Discussion in 'Trading' started by emg, Apr 8, 2011.

  1. emg

    emg

    #131     Sep 14, 2012
  2. TST_Eddie

    TST_Eddie ET Sponsor

    Discipline, Focus and Confidence

    “The defining characteristic that separates the consistent winners from everyone else is their mind-set, allowing them to remain disciplined, focused, and above all, confident in all conditions. As a result they are no longer susceptible to the common fears and trading errors that plague everyone else.”

    - Mark Douglas, Trading in the Zone
     
    #132     Sep 14, 2012
  3. 90% lose because people use to much leverage and people are not mentally built for it. i learned how to deal with leverage but the market is draining. myself as an example i will not buy this market long no matter what. i am 95% cash and waiting for a correction. i put 5% of my account in short fund and only down 2.5% on that 5% position that's nothing. i did it that way to limit my downside but its making me miserable. i was much happier in cash. i was a positive day trader for a long time never made the big money but made money almost every year except my first. the market is always right even when you see only bad. i only see one positive the fed is printing money at 5 year stock market highs that's screaming we are in trouble to me. i want to sell this fund just to get it off my mind and stop watching the markets. the s&p is up 200 points in 3 1/2 months so i know from experience it will take profit very soon and i will probably sell it. the fed scares me to much to go long or short. my point now being is i wrote this thread saying all this on a 5% trade down only 2.5% on the whole position. if we don't get a sell off soon my food will have to stop eating $50 a bag dog food. haha
     
    #133     Sep 14, 2012
  4. TST_Eddie

    TST_Eddie ET Sponsor

    I heard if you add water you get a nice gravy. Just dont drink out of the toilet.

    :)
     
    #134     Sep 14, 2012
  5. i meant if we don't get a sell off soon my dog will have to stop eating $50 a bag dog food but thank you for the tip

     
    #135     Sep 14, 2012
  6. Well, hopefully you and the wife can still afford to eat it. :)

     
    #136     Sep 14, 2012
  7. eknollen

    eknollen

    Proper risk management is counterintuitive and uncomfortable. It is more comfortable to take a profit than a loss, so losses tend to be bigger than profits for most people.

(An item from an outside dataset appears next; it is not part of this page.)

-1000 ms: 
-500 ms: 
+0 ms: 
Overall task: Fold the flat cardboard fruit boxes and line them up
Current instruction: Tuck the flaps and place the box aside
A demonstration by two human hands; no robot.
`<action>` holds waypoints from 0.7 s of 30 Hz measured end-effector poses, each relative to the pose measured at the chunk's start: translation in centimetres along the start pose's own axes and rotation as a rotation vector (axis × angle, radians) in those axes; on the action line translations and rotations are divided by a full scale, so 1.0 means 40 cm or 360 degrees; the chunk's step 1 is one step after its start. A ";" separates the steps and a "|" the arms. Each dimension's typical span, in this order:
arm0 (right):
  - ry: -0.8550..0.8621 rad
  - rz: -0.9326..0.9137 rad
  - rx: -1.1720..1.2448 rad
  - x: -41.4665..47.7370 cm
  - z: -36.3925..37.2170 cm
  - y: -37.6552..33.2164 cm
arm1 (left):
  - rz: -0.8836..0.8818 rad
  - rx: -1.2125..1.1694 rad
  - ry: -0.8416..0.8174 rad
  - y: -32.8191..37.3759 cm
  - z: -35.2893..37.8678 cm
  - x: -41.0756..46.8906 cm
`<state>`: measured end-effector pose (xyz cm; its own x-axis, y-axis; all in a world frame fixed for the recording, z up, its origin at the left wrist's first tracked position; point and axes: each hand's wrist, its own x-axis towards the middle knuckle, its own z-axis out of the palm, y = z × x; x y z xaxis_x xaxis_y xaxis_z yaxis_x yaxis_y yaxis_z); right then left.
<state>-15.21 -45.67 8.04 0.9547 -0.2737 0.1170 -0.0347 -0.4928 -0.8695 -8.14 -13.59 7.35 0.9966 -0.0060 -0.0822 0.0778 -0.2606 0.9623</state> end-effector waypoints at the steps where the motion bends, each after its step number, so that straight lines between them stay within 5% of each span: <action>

    If you go blindfolded, and randomly buy or sell with 1:1 risk/reward you will be correct 50% of the time, so it's easy for people to mistake luck for having an edge.

    Trading is hard. Spend thousands of hours staring at a chart until you start to recognize repetitive patterns. Learn how to properly manage risk. Be as comfortable(or better off indifferent) with a trade that ends up losing as you are with one that wins.

    This is just me, but I think finding a niche in the market to focus and specialize in is the way to go.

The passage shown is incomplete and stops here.